Pero la gran pregunta que nos hacemos es si las APPs han logrado cumplir con el objetivo de incrementar la inversión y a la vez generar eficiencias en el uso de los recursos del Estado, más allá de la tradicional inversión pública simple y llana.
La evidencia que citan estudios del Banco Mundial sugiere que las APPs, en términos generales, en muchos casos resultaron más costosas que la inversión pública directa, y además produjeron resultados muy por debajo de las expectativas en términos de calidad en la provisión de servicios, incluyendo cobertura, eficiencia e impacto en materia de desarrollo.

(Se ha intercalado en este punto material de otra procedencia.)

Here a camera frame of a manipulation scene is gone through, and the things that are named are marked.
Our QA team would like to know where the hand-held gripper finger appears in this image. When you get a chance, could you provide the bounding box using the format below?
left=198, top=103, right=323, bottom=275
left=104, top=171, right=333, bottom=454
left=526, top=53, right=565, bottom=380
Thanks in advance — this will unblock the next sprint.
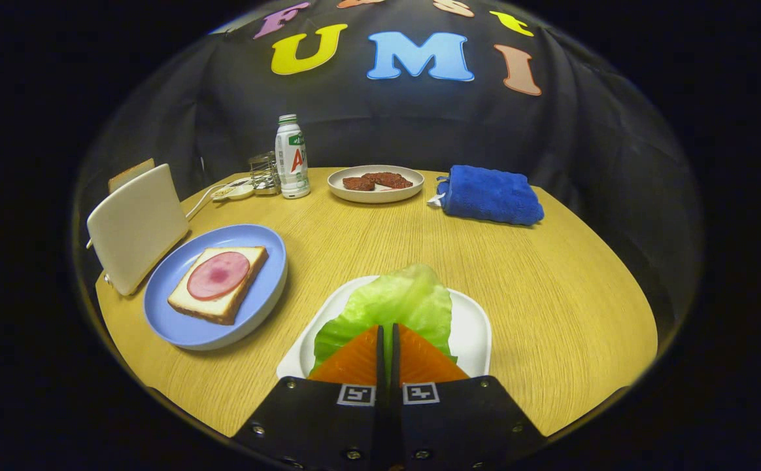
left=231, top=324, right=386, bottom=471
left=390, top=323, right=548, bottom=471

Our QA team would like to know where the pink ham slice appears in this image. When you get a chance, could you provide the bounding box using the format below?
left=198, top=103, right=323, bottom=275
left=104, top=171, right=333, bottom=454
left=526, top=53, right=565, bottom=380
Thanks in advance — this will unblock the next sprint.
left=187, top=251, right=251, bottom=302

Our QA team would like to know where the white bottle with green cap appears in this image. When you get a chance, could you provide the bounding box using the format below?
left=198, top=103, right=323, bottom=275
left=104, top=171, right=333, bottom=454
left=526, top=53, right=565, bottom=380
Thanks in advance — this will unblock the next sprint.
left=275, top=114, right=311, bottom=200

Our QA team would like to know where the white square plate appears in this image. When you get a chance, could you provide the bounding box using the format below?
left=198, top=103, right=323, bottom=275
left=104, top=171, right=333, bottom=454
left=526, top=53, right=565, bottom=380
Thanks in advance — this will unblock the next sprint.
left=277, top=275, right=492, bottom=380

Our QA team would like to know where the white toaster cable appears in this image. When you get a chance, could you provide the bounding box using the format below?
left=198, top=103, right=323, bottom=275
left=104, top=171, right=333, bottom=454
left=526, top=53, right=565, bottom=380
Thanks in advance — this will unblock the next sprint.
left=184, top=173, right=250, bottom=222

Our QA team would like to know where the blue folded towel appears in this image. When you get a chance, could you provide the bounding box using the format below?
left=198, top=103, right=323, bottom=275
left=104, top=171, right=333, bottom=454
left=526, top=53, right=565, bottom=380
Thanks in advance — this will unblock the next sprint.
left=428, top=165, right=545, bottom=227

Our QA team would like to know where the black backdrop cloth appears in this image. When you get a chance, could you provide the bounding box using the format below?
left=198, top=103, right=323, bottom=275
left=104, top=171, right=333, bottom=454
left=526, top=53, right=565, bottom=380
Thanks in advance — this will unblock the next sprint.
left=73, top=0, right=705, bottom=328

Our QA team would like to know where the toasted bread slice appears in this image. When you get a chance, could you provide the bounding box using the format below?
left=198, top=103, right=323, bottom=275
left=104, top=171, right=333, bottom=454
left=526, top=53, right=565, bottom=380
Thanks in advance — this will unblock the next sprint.
left=108, top=158, right=156, bottom=194

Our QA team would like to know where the white divided condiment dish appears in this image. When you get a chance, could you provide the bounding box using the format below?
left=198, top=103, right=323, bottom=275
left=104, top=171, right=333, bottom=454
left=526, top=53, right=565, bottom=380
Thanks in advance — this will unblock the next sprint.
left=211, top=178, right=255, bottom=201

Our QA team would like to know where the blue round plate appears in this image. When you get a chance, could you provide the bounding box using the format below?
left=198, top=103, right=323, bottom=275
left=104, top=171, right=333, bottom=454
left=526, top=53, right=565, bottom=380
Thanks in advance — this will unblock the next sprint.
left=143, top=224, right=288, bottom=351

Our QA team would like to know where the green lettuce leaf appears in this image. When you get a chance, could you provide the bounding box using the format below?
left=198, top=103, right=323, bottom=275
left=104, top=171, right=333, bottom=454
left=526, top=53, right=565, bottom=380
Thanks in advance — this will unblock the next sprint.
left=312, top=264, right=458, bottom=387

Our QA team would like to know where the white bread slice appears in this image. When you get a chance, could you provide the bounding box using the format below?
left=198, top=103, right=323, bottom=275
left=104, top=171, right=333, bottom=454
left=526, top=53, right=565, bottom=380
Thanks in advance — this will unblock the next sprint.
left=167, top=246, right=269, bottom=326

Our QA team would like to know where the beige round plate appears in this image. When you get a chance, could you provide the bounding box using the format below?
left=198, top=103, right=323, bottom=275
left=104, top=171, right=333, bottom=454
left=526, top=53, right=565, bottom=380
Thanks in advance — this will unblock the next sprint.
left=327, top=165, right=425, bottom=204

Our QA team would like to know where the metal wire chopstick holder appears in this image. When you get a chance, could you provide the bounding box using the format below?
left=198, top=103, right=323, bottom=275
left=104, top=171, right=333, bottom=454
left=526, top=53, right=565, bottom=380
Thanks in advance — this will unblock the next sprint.
left=248, top=152, right=282, bottom=196

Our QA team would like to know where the white toaster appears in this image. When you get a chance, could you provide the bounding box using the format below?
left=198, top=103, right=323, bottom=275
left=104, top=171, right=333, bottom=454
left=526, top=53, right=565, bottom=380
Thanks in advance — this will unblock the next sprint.
left=86, top=164, right=190, bottom=296

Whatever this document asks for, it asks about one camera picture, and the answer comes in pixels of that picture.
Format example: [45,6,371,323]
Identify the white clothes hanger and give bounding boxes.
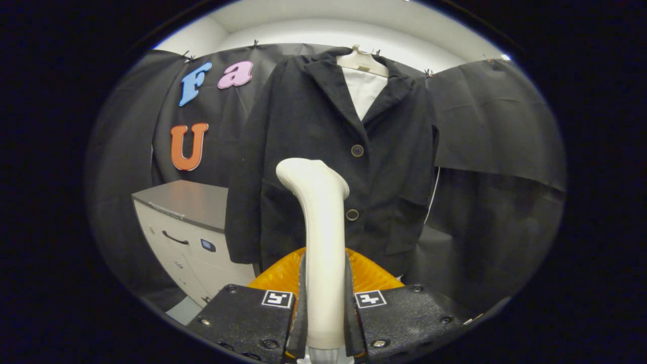
[336,44,390,78]

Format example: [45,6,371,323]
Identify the white garment steamer head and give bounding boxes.
[275,158,350,352]

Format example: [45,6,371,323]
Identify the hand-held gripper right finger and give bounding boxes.
[345,247,466,363]

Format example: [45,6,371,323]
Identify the grey cabinet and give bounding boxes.
[131,180,257,308]

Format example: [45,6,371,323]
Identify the white vertical ironing board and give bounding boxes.
[341,66,389,122]

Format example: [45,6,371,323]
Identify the black blazer jacket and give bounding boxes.
[224,47,439,279]

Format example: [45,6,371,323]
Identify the black backdrop cloth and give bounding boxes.
[85,43,567,314]

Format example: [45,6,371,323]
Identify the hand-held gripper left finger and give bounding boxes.
[187,248,310,363]

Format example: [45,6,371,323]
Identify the thin white hanging cable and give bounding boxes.
[424,167,441,225]

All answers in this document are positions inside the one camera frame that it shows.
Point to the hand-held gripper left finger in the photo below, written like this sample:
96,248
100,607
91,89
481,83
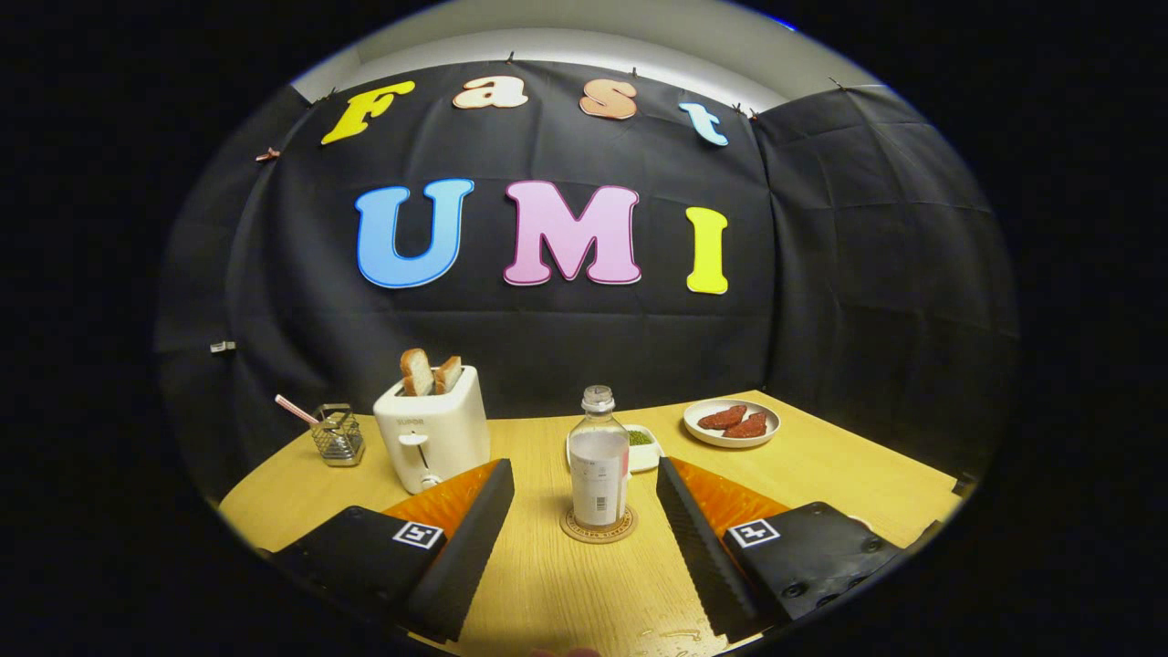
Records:
465,557

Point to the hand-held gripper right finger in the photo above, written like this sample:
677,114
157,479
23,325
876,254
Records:
703,557

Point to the round cork coaster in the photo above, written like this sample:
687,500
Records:
575,531

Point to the clear juice bottle white label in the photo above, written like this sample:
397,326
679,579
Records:
598,474

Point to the wooden table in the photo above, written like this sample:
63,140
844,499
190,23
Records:
566,593

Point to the small white square dish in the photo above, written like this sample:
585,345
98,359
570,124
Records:
646,456

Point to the white toaster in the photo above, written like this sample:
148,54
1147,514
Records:
438,438

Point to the round white plate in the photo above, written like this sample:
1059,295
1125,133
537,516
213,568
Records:
698,432

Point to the red sausage piece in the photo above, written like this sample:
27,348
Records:
723,417
748,427

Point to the toast slice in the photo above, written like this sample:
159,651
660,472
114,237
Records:
416,372
447,375

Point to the black backdrop cloth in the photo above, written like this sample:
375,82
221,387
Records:
566,328

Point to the orange cloth clip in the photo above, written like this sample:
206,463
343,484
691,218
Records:
267,154

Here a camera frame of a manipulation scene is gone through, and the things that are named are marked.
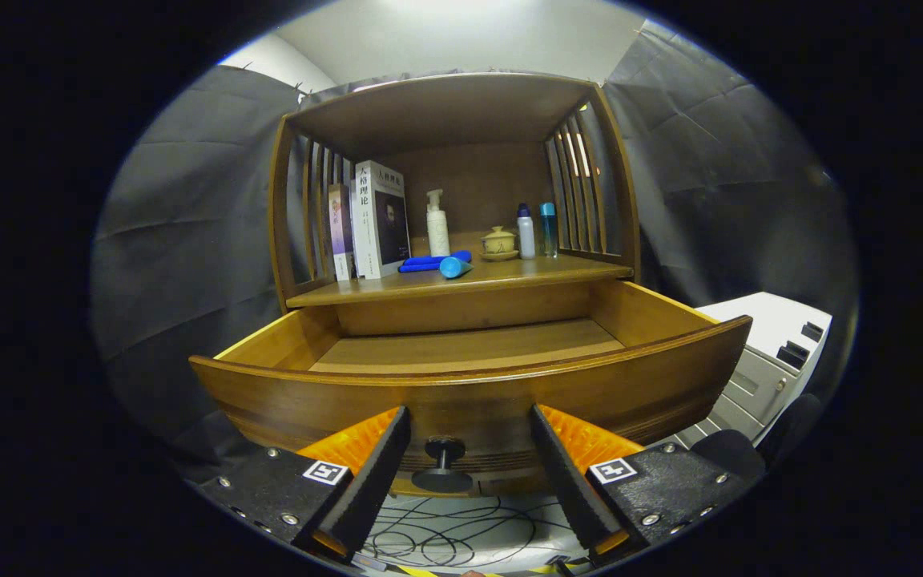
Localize black backdrop cloth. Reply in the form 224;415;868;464
91;20;861;482

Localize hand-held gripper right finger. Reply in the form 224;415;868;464
530;403;753;564

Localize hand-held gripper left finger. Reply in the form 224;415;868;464
200;405;413;566

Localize blue folded cloth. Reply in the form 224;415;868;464
398;250;473;274

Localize brown wooden cabinet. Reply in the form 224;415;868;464
268;72;643;313

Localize brown wooden drawer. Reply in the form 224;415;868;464
189;279;753;498

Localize black drawer knob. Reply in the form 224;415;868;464
412;437;474;494

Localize thin purple book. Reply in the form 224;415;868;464
328;183;356;282

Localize brown wooden countertop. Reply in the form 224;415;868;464
285;232;635;309

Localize white bottle with blue cap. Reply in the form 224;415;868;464
517;203;536;260

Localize white pump bottle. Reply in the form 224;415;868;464
425;189;452;257

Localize thick white book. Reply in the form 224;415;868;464
349;159;412;280

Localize black floor cables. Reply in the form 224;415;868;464
361;493;582;570

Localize white filing cabinet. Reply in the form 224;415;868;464
666;292;833;450

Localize yellow lidded teacup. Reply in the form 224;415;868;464
479;225;520;262

En realidad, el impacto de las APPs varía enormemente entre diferentes sectores. En efecto, aquellas con mejores resultados se encuentran en el área de la infraestructura económica, como es el sector transporte o el de generación de electricidad, que presentan una demanda relativamente estable y el impacto en materia de mejora del servicio es fácil de cuantificar. Sin embargo, en los sectores del área social, como escuelas, hospitales y otra infraestructura social donde los valores de equidad son claves, los resultados no son tan promisorios.
Al final del día, se trata de asegurar que todos los ciudadanos tengan un acceso igualitario a servicios públicos de calidad, sean ellos educativos, de salud, transporte o agua potable. La provisión de esos servicios no puede realizarse a expensas de la necesaria responsabilidad fiscal ni puede escapar al control democrático de los gobiernos, los parlamentos y los actores claves de la sociedad civil.
Para que las APPs funcionen en beneficio de todos hay que perseverar en reglas de juego claras y transparentes, estructuras de costos precisas con riesgos y beneficios compartidos entre el operador privado y el Estado, asegurar la mayor participación y competencia de actores privados y afirmar beneficios tangibles para la sociedad.
Las APPs son sin duda un complemento estratégico para la inversión pública. Otorgarles un papel de panacea -en su nivel de desarrollo actual- puede llevarnos a estar aplicando una medicina cara y de acción demasiado lenta para remediar las necesidades impostergables de inversión en infraestructura que tiene nuestro paciente, la región.